Tehran Sees the Hidden Hands of US and UK Agents

Iran is convinced that the two bomb blasts that killed 9 people in the ethnic Arab provincial capital of Ahwaz Tuesday Jan. 24, were the opening shots of a new American-British scheme to fragment the country by means of ethnic uprisings. Officials in Tehran go about saying that the Americans, failing to dismantle its nuclear program, are now intent on dismantling the Islamic republic before it acquires an atom bomb.


The ayatollahs do not bother to offer proofs: they are satisfied with the intelligence data supplied by Shiite terrorist networks in Basra claiming that British MI6 secret service officers are training guerrilla fighters from oil-rich Khuzestan, arming them with weapons, explosives and cash and sending them back across the Shat al-Arb waterway. They also point out that a mysterious television station called the Freedom Fighters of Khuzestan has begun broadcasting in Arabic to all corners of the Arabic-speaking oil region. The station announcers say they are broadcasting from Abu Dhabi, but Iranian officials say they have tracked its waves to a point inside Iraq.


They believe the American and British secret services have split up their subversion operations against the Iranian regime. The British are in charge of covert operations in southern Iran, focusing on Khuzestan, while the Americans are running operations in central and northern Iran.


DEBKA-Net-Weekly‘s Iranian sources report that Tehran is certain that the American long arm is stirring up the unrest sweeping the Iranian regions of Kurdistan, Balochistan and Azerbaijan, particularly among the Azeris of Tabriz. They say the Americans are motivated additionally by the urge to get their own back for Iranian meddling in Iraq.

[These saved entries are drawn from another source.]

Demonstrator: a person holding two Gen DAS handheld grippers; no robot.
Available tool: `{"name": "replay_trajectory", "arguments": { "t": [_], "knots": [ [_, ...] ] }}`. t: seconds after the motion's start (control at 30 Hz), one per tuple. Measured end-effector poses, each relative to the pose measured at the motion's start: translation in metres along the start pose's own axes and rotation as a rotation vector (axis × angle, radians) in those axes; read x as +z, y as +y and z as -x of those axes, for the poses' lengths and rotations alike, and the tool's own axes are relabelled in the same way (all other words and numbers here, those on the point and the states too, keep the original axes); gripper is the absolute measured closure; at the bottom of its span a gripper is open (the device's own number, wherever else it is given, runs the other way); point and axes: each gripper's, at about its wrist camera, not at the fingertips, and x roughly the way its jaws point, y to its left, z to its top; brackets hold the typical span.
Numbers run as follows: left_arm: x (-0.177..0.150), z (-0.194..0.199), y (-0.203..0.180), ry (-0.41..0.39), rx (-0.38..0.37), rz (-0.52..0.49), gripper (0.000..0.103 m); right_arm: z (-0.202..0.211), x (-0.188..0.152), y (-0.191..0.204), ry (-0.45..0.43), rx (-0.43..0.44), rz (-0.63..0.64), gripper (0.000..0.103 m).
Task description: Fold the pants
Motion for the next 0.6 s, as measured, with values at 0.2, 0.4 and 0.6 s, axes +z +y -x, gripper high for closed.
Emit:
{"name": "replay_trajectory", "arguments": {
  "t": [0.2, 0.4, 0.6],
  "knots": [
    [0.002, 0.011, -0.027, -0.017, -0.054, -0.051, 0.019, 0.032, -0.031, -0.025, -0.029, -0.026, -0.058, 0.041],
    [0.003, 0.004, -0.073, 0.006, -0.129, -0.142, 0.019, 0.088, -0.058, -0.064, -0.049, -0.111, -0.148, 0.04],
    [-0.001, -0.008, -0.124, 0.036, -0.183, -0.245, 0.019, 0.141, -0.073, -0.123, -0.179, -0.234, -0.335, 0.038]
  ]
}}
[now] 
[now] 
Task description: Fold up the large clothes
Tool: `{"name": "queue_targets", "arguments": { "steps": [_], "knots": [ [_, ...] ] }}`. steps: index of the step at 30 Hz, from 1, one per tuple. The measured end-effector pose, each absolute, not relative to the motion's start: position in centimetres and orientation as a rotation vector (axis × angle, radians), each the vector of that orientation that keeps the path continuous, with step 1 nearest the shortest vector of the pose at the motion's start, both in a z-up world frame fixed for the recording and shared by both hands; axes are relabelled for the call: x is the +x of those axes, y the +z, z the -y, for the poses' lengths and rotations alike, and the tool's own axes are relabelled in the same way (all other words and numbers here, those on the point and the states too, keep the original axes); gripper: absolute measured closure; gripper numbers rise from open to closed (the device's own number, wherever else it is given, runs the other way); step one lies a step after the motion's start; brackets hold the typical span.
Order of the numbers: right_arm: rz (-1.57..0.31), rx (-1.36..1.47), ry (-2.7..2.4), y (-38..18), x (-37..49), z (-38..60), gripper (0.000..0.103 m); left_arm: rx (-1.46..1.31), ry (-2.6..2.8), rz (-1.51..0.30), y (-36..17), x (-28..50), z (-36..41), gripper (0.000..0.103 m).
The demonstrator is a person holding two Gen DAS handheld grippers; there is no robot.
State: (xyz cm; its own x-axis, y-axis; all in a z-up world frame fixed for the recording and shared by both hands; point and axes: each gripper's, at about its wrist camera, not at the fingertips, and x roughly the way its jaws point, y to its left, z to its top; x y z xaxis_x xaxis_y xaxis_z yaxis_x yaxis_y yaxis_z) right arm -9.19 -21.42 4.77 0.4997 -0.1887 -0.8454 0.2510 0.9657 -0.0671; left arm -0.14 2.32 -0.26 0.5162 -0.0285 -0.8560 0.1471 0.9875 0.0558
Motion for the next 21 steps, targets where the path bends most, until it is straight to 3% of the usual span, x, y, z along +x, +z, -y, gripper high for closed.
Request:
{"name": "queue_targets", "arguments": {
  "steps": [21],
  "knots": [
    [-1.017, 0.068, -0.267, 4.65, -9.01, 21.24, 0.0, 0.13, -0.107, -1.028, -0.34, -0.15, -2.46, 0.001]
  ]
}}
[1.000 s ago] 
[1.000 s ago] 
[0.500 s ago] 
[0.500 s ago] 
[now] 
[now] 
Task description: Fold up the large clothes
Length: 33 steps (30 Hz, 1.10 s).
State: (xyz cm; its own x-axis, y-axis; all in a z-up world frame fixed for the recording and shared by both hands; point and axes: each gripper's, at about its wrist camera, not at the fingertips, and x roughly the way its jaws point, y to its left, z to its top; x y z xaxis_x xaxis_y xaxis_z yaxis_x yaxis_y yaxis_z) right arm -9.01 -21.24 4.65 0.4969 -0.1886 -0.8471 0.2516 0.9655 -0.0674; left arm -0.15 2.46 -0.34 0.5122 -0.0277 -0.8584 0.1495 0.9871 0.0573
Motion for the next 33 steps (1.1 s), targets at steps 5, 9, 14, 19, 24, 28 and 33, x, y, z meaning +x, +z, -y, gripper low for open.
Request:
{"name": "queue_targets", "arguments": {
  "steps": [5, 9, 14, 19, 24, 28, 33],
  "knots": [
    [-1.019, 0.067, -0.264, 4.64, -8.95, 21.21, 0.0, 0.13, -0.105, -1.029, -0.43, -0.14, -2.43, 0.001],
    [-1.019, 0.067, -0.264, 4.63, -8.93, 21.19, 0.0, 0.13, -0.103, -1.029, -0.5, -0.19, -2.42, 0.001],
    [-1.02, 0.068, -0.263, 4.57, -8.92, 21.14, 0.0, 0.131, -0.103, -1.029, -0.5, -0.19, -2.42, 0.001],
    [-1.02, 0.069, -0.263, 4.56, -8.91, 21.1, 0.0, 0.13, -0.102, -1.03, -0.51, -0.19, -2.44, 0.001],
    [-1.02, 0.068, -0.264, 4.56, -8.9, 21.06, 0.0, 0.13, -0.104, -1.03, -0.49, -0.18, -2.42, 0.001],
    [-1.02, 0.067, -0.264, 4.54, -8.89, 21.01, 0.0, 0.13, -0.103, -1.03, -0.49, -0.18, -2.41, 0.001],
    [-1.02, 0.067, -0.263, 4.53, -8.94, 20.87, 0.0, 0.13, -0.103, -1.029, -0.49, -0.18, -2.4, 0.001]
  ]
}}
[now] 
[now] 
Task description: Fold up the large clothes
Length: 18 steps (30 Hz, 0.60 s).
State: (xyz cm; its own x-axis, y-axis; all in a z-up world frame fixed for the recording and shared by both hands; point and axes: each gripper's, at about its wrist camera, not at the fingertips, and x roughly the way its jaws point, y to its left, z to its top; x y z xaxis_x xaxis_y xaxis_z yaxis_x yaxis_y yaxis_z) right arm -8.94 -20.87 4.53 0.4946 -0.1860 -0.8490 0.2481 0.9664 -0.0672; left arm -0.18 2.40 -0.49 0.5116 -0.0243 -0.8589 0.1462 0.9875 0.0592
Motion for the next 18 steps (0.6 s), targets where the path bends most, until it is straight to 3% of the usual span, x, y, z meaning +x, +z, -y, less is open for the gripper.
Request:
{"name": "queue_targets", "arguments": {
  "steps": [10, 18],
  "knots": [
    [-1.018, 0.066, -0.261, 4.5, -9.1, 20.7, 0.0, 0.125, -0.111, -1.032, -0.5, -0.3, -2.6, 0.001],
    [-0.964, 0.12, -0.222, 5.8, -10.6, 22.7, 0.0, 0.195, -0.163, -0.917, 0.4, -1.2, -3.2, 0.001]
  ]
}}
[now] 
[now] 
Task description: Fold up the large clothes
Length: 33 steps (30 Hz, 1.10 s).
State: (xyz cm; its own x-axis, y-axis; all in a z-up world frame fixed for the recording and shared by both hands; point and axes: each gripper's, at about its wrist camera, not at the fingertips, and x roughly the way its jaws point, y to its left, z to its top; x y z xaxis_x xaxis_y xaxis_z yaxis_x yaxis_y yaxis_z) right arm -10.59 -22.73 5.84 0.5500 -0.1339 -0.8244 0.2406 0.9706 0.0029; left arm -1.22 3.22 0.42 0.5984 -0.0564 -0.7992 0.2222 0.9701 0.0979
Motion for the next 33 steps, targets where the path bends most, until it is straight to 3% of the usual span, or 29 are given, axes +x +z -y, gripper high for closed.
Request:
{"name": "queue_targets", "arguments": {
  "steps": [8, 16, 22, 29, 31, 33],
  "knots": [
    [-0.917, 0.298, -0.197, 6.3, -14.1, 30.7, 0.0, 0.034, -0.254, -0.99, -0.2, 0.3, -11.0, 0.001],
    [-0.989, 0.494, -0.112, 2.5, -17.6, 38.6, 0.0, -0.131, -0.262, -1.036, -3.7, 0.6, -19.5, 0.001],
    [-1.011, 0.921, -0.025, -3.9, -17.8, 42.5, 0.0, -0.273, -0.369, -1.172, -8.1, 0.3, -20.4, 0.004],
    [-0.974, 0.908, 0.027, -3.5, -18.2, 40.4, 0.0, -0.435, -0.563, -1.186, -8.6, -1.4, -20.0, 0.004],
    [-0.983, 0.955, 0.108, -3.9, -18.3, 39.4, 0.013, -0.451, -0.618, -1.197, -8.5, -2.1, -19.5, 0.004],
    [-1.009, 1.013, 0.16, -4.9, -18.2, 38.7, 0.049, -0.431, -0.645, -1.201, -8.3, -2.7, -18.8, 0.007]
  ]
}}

The last Iraqi visitor to Tehran was the radical Shiite cleric Moqtada Sadr, who came out with a firm promise to send his Mehdi Army militia to Iran if it were attacked.


The firebrand cleric’s record of violence is such that his pledge may be taken seriously.


After assassinating certain rivals, in April 2004, Sadr launched an armed revolt against American forces in Baghdad, Najef, Kufa and Karbala, causing heavy casualties, until the Americans subdued him and disarmed his 10,000-strong militia.


Sadr then found refuge in the Imam Ali Shrine in Najef, after which Ayatollah Ali Sistani obtained from the Americans a promise of immunity in return for his renouncing violence.


In Tehran, he was given the red carpet treatment, meeting all the top officials of the regime. They presented him with a detailed plan of action in Iraq for his army and agreed to make Arab-speaking instructors available for training his men.


Tehran laid out the welcome mat for another violent visitor, Khaled Mashaal, political leader of the Palestinian Hamas, who is based in Damascus. He too was handed a detailed military plan for striking at American interests and targets should Iran’s nuclear sites come under attack.